**Try it**
Among the entries below, please repeat exactly and only the lines from the line containing "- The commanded" to the line containing "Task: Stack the", both lines included.

Data items:
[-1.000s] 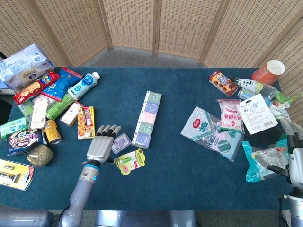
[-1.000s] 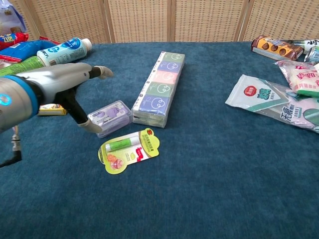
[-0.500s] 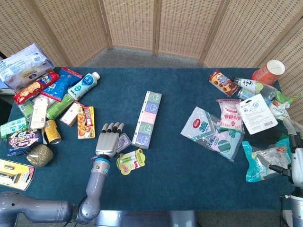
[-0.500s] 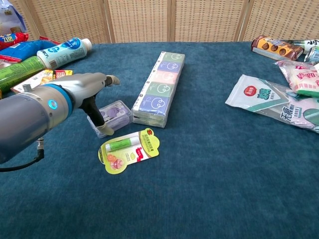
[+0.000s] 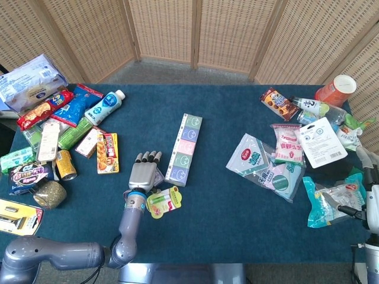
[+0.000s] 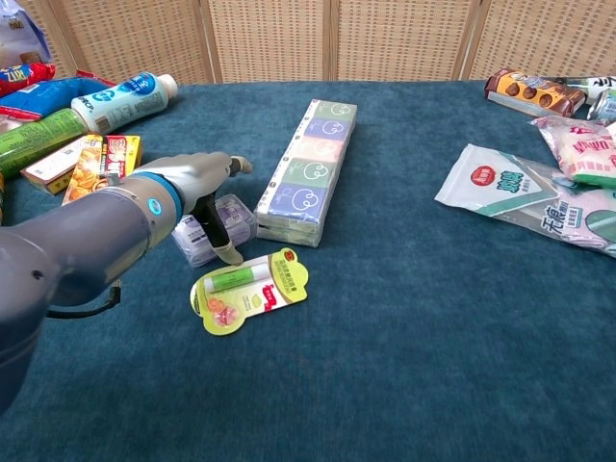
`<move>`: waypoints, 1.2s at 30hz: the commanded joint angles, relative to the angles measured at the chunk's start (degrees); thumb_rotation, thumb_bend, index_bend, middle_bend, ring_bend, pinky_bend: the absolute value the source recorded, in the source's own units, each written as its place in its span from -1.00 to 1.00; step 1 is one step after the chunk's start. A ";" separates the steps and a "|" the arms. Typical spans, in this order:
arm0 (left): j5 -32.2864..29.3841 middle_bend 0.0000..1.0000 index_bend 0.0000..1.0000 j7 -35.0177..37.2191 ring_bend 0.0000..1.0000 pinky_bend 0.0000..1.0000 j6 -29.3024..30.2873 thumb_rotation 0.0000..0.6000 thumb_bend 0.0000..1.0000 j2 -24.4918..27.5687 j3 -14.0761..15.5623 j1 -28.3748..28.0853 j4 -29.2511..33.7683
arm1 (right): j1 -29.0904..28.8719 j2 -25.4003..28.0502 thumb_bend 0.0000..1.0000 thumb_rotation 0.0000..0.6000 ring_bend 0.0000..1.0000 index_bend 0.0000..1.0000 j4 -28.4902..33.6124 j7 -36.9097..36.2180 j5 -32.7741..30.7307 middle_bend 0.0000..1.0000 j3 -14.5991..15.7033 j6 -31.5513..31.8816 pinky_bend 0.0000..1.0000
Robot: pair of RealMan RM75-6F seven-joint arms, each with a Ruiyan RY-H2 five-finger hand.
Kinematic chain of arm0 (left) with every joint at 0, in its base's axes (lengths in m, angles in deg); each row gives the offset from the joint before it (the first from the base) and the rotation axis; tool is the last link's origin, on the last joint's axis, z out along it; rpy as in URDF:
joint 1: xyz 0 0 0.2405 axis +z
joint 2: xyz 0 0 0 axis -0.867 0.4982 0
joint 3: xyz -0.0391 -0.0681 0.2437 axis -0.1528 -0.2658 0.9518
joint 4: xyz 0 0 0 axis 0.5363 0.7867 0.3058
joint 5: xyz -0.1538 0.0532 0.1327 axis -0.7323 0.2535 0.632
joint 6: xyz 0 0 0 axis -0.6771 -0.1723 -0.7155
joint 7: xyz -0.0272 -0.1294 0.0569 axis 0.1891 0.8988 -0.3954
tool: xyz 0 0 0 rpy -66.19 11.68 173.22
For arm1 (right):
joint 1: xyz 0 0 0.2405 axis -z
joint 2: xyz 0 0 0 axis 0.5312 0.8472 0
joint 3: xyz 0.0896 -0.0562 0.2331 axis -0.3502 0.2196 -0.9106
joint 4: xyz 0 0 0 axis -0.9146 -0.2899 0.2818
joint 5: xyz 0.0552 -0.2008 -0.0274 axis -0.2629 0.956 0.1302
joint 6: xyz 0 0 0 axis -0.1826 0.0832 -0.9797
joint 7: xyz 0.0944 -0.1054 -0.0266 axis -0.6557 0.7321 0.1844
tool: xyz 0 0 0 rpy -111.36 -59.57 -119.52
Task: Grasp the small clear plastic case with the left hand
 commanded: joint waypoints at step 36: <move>15.29 0.70 0.44 -4.48 0.83 0.73 19.01 1.00 -1.00 19.05 -6.26 1.03 27.25 | -0.23 -0.43 -1.00 1.00 -1.00 -1.00 -0.05 1.17 -0.29 -1.00 0.04 -0.44 -1.00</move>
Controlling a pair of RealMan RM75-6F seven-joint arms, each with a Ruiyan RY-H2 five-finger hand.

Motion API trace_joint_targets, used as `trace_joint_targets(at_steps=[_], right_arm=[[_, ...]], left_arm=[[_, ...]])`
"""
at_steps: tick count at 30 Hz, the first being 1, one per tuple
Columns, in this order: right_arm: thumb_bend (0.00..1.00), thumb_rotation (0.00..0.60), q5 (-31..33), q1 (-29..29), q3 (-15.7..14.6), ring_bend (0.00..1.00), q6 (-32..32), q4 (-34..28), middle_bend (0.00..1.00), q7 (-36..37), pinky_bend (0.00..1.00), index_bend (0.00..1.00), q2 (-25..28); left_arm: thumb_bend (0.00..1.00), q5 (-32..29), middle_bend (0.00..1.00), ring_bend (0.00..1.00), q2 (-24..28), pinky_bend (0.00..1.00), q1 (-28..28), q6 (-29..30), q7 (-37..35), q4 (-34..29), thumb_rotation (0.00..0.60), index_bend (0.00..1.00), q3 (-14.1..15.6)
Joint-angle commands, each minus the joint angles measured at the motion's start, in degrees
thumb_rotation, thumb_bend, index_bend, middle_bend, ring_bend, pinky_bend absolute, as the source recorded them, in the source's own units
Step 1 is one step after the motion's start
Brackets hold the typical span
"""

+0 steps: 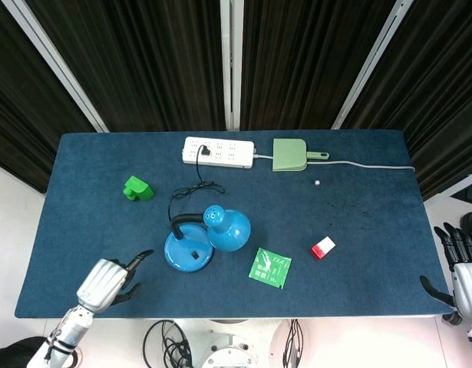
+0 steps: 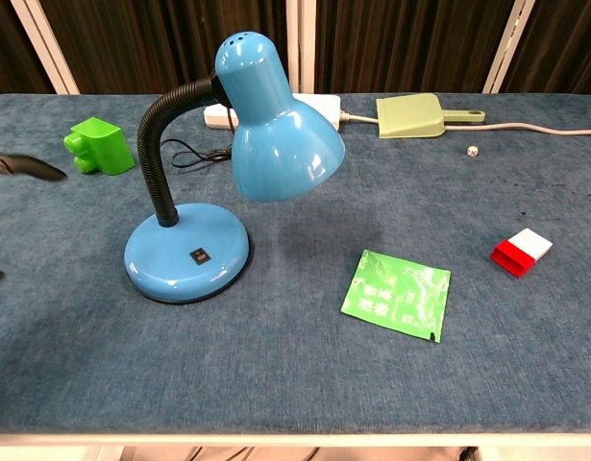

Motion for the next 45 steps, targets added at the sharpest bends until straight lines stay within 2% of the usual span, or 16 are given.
trace_joint_targets(at_steps=[1,7,18,45], right_arm=[[0.18,0.600,-0.05,-0.02,-0.02,0.00,0.01,0.03,0.00,0.08,0.00,0.00,0.03],[0.18,0.600,0.28,-0.09,0.03,0.00,-0.06,0.35,0.00,0.61,0.00,0.00,0.15],[0.18,0.600,1.00,0.04,0.14,0.00,-0.73,1.04,0.00,1.16,0.00,0.00,-0.02],[0.18,0.600,1.41,0.00,0.45,0.00,-0.75,1.82,0.00,2.53,0.00,0.00,0.14]], left_arm=[[0.37,-4.25,0.80,0.81,-1.73,0.75,-2.84,-7.07,4.93,-2.01,0.600,0.11,-0.36],[0.41,-10.87,0.81,0.81,-3.83,0.75,-5.76,-14.31,10.93,-4.05,0.600,0.09,-1.98],[0.43,-18.21,0.81,0.81,-8.53,0.75,-9.58,-18.75,15.91,-3.56,0.600,0.08,-4.84],[0.44,-24.08,0.82,0.81,-9.54,0.76,-12.74,-20.22,21.12,-5.14,0.600,0.08,-2.17]])
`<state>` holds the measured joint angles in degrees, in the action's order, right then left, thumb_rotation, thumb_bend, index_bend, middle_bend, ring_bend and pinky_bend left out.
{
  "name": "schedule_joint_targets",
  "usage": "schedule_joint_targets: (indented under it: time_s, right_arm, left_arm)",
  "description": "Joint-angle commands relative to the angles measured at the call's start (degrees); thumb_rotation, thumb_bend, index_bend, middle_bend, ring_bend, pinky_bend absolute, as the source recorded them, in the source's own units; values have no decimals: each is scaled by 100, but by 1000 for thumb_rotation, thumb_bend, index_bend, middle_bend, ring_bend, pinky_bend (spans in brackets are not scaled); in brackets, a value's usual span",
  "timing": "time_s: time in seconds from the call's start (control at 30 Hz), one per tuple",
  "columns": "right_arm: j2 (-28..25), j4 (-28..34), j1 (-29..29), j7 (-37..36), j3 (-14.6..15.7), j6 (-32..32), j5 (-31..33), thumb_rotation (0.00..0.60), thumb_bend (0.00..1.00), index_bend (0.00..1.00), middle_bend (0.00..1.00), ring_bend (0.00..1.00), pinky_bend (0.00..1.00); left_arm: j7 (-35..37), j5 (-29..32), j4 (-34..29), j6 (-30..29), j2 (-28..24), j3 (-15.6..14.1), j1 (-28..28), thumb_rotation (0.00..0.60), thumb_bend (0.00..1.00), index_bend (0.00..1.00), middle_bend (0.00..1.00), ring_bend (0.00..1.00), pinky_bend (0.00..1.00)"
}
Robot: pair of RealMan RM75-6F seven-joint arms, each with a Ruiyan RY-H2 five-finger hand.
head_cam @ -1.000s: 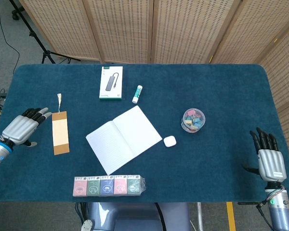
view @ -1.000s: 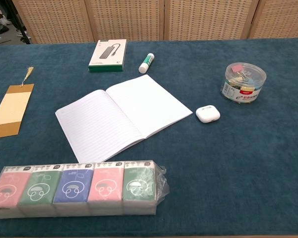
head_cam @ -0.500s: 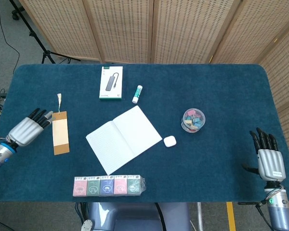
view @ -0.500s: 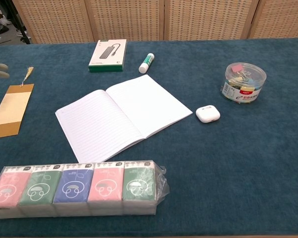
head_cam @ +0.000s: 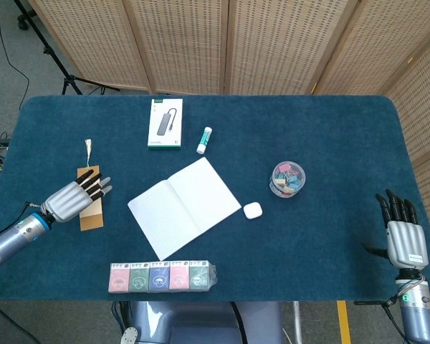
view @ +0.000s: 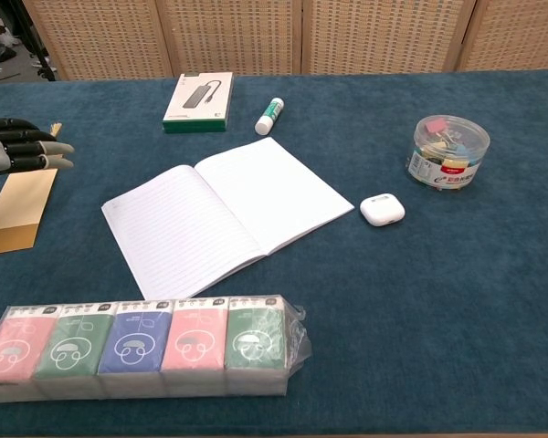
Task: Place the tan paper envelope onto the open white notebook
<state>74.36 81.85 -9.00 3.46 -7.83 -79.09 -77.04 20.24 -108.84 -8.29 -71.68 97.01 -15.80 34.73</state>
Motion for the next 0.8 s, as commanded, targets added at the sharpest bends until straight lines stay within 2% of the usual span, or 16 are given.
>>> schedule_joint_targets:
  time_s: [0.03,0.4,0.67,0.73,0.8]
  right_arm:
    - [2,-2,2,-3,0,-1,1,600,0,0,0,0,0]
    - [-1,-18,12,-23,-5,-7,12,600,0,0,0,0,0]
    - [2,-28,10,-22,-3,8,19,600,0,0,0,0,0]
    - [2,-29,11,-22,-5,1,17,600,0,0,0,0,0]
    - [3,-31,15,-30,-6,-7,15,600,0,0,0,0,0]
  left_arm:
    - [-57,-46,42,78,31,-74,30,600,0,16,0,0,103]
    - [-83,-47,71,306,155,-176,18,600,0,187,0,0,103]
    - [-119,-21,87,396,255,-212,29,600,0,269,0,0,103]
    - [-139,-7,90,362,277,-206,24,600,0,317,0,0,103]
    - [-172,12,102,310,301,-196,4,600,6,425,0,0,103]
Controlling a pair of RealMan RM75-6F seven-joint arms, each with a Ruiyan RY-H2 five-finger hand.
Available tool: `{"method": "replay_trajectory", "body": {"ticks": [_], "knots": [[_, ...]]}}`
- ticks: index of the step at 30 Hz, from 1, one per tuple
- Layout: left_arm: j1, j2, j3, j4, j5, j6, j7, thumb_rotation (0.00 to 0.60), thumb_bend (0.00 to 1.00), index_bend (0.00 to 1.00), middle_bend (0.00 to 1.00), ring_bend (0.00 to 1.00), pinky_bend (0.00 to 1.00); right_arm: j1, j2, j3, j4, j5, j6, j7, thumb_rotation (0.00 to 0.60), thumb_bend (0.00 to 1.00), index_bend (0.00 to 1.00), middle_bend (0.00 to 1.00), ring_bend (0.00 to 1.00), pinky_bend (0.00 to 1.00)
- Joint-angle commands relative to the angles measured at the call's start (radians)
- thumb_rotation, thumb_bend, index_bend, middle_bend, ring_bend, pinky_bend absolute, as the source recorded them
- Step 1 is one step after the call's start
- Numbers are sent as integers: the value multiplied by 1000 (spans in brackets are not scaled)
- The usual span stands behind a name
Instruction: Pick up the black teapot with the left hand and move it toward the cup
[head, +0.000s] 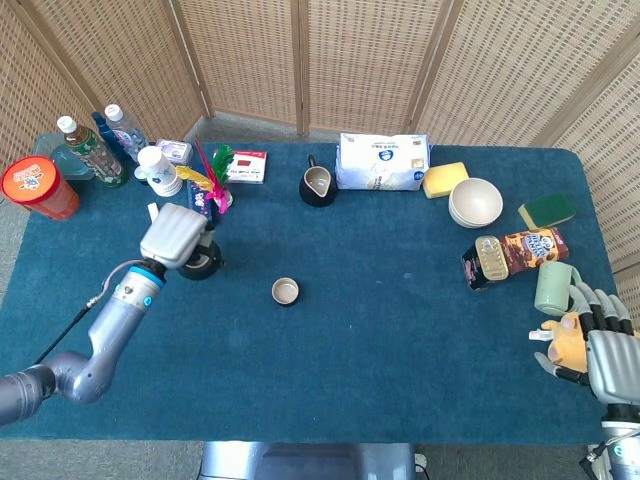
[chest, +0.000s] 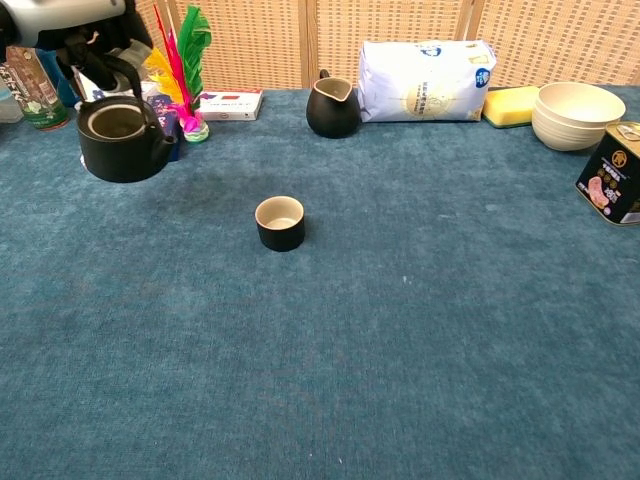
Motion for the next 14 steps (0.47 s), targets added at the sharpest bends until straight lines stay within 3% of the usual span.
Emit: {"method": "replay_trajectory", "body": {"ticks": [1, 14], "knots": [[-8, 8, 8, -66, -4, 23, 55, 600, 552, 811, 881, 817, 983, -3, 7, -1, -6, -3, 5, 7, 446, 0, 0, 0, 0, 0], [-58, -88, 10, -123, -104, 82, 236, 600, 551, 811, 881, 816, 983, -20, 44, 8, -17, -1, 28, 73, 447, 0, 0, 0, 0, 0]]}}
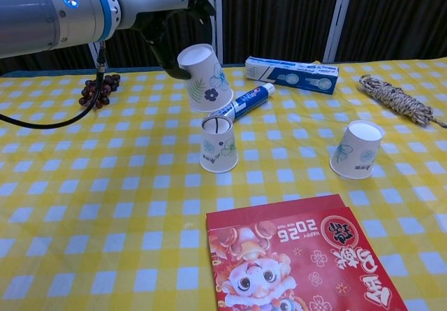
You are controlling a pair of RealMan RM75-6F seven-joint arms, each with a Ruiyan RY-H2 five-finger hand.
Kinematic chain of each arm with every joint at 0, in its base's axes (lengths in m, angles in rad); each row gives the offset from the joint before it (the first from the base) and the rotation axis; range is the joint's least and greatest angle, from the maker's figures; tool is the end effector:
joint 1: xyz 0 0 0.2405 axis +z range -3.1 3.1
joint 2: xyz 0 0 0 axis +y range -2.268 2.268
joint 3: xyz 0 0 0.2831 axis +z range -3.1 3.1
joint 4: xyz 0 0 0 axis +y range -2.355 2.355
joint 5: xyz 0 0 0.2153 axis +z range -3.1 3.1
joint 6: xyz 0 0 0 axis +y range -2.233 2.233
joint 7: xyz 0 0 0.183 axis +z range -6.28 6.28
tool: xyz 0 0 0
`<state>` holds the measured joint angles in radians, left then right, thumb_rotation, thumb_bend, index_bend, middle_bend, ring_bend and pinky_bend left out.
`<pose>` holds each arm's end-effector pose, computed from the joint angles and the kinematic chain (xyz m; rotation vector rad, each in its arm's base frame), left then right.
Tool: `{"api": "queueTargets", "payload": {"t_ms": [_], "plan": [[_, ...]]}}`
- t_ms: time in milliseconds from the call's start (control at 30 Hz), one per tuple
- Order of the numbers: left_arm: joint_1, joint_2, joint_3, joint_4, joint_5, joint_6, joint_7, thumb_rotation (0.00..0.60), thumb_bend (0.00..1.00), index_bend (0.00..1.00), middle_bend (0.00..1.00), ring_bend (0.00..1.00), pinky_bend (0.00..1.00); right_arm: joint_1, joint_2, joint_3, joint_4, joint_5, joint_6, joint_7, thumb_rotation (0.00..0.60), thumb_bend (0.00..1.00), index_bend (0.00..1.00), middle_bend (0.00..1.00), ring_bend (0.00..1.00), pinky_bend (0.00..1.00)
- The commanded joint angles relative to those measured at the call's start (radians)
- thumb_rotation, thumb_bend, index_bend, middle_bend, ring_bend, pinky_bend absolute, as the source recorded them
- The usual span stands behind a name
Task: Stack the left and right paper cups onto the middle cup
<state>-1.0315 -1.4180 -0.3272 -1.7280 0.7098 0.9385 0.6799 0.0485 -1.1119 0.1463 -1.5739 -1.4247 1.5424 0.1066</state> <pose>-0.0255 0.4310 0.0079 -1.9406 -0.8211 -0.9530 -0.3514 -0.2285 0.2054 1.1883 -0.8784 0.9954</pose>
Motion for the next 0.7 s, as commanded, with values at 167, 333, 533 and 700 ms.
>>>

**Expected answer**
- The commanded joint angles relative to those measured at the call's start (radians)
- thumb_rotation, thumb_bend, index_bend, middle_bend, ring_bend, pinky_bend absolute, as the source recorded them
- The usual span stands behind a name
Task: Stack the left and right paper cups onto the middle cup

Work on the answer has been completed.